Les maladies cardiovasculaires restent la deuxième cause de mortalité en France. Chaque jour, environ 400 décès liés à un infarctus ou à un accident vasculaire cérébral sont recensés, dont près de la moitié chez les femmes.

Ce chiffre, désormais documenté, ne s’est pas encore traduit en une organisation adaptée de la prévention. Le risque féminin progresse, y compris chez des patientes jeunes, sous l’effet du tabagisme, de l’obésité et d’un repérage insuffisant.

Un dépistage obligatoire, structuré autour des rendez-vous de prévention

Le texte porté par Yannick Neuder, ancien ministre de la santé introduit une évolution décisive. Le dépistage des maladies cardio-neuro-vasculaires devra être proposé de manière systématique lors des rendez-vous de prévention.

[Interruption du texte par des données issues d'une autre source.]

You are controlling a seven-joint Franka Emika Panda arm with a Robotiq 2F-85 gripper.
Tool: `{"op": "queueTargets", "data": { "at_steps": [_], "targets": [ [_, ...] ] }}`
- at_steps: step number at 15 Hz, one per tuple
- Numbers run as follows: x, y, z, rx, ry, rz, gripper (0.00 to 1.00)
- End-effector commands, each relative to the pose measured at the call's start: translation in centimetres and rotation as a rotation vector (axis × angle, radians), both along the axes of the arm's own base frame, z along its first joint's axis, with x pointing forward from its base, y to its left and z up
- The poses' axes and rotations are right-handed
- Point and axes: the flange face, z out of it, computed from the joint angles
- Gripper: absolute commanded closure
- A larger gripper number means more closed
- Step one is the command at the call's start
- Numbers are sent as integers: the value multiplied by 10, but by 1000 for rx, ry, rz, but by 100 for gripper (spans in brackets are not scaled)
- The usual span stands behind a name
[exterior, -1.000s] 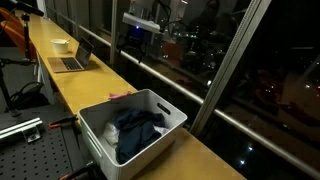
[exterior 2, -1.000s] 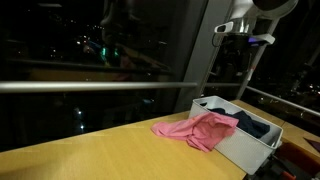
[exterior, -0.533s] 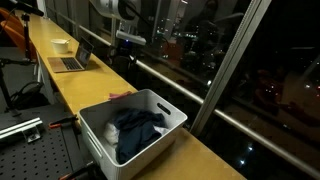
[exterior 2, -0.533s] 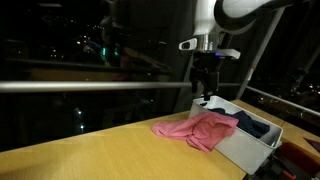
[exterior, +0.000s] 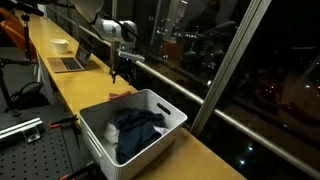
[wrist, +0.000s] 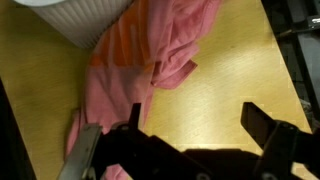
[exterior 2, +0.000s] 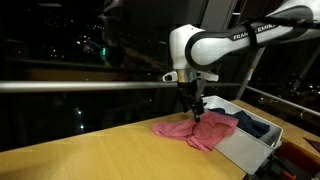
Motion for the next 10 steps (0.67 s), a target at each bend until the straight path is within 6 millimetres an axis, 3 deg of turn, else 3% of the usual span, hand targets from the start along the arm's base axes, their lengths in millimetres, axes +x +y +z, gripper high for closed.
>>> {"op": "queueTargets", "data": {
  "at_steps": [1,6,10],
  "targets": [
    [7,-11,-18,-81,25,12,0],
    [6,-30,-47,-164,61,18,0],
    [9,-61,-72,-227,80,-6,0]
  ]
}}
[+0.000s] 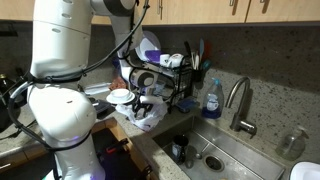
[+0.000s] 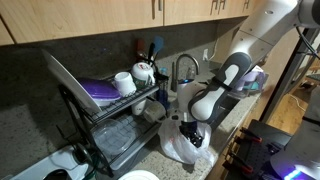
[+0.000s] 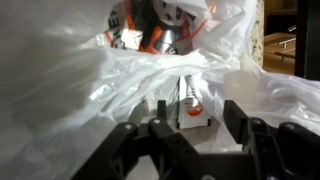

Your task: Take the white object out of the plastic bag and put it on the gray plate

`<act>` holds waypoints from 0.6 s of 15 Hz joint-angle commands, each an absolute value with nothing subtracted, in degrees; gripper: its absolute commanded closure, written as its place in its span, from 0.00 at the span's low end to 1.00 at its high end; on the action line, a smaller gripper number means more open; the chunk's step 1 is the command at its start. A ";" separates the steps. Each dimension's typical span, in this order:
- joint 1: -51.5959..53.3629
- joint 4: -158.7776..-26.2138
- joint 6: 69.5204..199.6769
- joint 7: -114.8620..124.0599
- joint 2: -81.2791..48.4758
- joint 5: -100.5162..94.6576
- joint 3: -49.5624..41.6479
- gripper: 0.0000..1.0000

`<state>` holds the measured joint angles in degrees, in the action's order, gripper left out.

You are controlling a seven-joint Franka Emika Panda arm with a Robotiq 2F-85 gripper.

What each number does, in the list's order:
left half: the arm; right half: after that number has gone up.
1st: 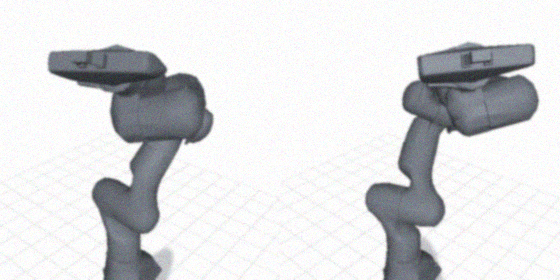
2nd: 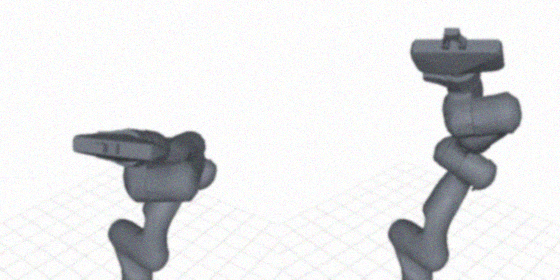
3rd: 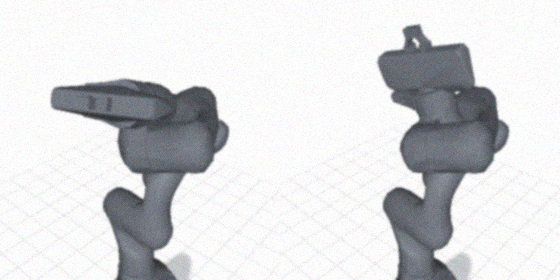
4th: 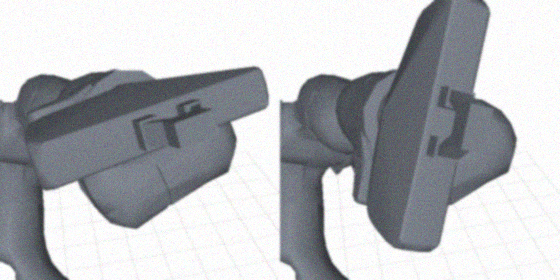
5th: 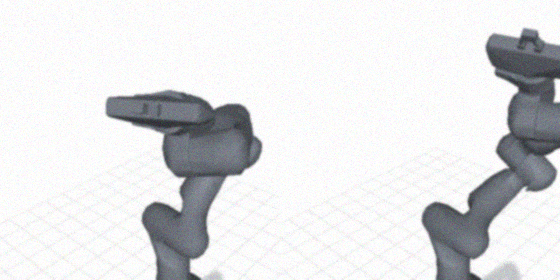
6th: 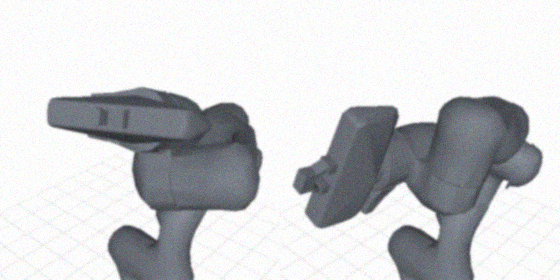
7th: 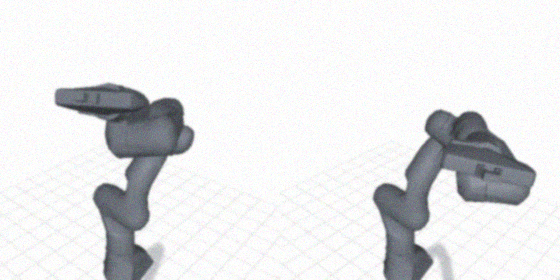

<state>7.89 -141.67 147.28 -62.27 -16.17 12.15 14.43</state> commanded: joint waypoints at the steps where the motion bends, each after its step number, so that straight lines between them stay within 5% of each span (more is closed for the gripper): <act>1: 5.94 -142.01 149.20 -60.59 -16.10 12.21 15.34 0.39; 9: 6.02 -141.59 150.76 -60.73 -17.66 12.00 16.61 0.41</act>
<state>6.39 -141.67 148.08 -61.52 -16.37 12.02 14.82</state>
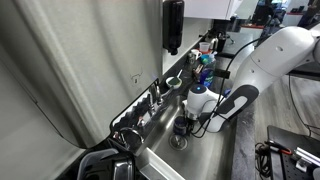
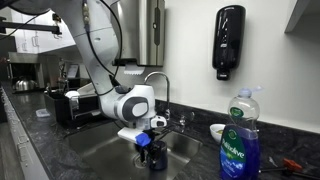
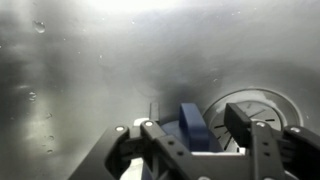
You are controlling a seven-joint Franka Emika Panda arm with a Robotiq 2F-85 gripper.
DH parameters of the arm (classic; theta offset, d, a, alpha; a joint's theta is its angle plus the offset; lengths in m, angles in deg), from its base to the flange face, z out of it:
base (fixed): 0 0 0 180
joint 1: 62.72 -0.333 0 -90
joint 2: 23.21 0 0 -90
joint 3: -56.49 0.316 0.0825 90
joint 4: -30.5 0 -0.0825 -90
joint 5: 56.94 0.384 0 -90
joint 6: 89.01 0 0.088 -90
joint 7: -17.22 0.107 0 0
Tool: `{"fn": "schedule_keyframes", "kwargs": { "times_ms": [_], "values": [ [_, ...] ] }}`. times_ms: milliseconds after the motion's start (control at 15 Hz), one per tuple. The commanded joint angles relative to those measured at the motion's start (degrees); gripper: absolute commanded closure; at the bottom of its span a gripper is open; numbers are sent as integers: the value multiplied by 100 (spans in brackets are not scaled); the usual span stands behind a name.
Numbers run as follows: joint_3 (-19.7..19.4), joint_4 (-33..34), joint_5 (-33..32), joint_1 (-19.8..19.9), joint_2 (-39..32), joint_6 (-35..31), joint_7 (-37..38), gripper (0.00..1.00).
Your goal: Move the mug from the sink to the counter
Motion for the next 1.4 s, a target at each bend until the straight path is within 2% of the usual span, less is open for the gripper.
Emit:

Ces consultations intégreront désormais :

– une sensibilisation aux facteurs de risque

– une évaluation clinique et biologique

– le dosage de la lipoprotéine (a), encore peu utilisé en routine

Surtout, le texte impose une prise en compte explicite des facteurs spécifiques aux femmes, en intégrant les dimensions hormonales, obstétricales et cliniques.

Une prévention pensée sur l’ensemble du parcours de vie

La logique du texte repose sur une approche longitudinale. Le risque cardiovasculaire est appréhendé comme évolutif, dépendant des grandes étapes de la vie.

Un rendez-vous de dépistage devient obligatoire dès l’enfance, dans l’année suivant le sixième anniversaire, avec un objectif de repérage précoce des anomalies comme l’hypercholestérolémie familiale.

Cette extension vers des âges précoces marque un changement de paradigme, encore peu présent dans les politiques de prévention cardiovasculaire.

Pharmaciens : une entrée explicite dans le dépistage

Le texte modifie également le Code de la santé publique pour élargir les compétences des professionnels de santé.

Les pharmaciens sont désormais autorisés à mesurer la pression artérielle dans une logique de prévention. Cette évolution les inscrit plus directement dans le repérage des facteurs de risque, aux côtés des médecins et des autres acteurs de premier recours.

Le dépistage et la sensibilisation deviennent également obligatoires dans d’autres cadres, notamment en médecine du travail et dans les actions de prévention menées auprès des jeunes.

Lever les freins financiers au dépistage

Au-delà des obligations, le texte ouvre un chantier économique. Il prévoit la remise de rapports au Parlement sur deux points cardinaux :

– la prise en charge intégrale des examens de dépistage

– le poids des dépassements d’honoraires

L’objectif est explicite : réduire le reste à charge et limiter le renoncement aux soins, deux facteurs encore majeurs d’inégalités d’accès.

Une logique médico-économique assumée

La proposition de loi prévoit une évaluation à trois ans, avec un suivi du nombre de dépistages réalisés, de leur coût et des économies générées.

Sont notamment visés :

– la réduction des hospitalisations

– la baisse des dépenses de soins

– l’impact sur les arrêts de travail

La prévention est ainsi pensée comme un levier de soutenabilité du système de santé.

Un tournant pour la prévention… et pour l’officine

Si la mesure de la pression artérielle constitue, pour l’officine, un point d’entrée opérationnel dans ces parcours de dépistage, la question demeure entière quant aux moyens organisationnels et aux modalités de financement qui accompagneront effectivement ces nouvelles missions.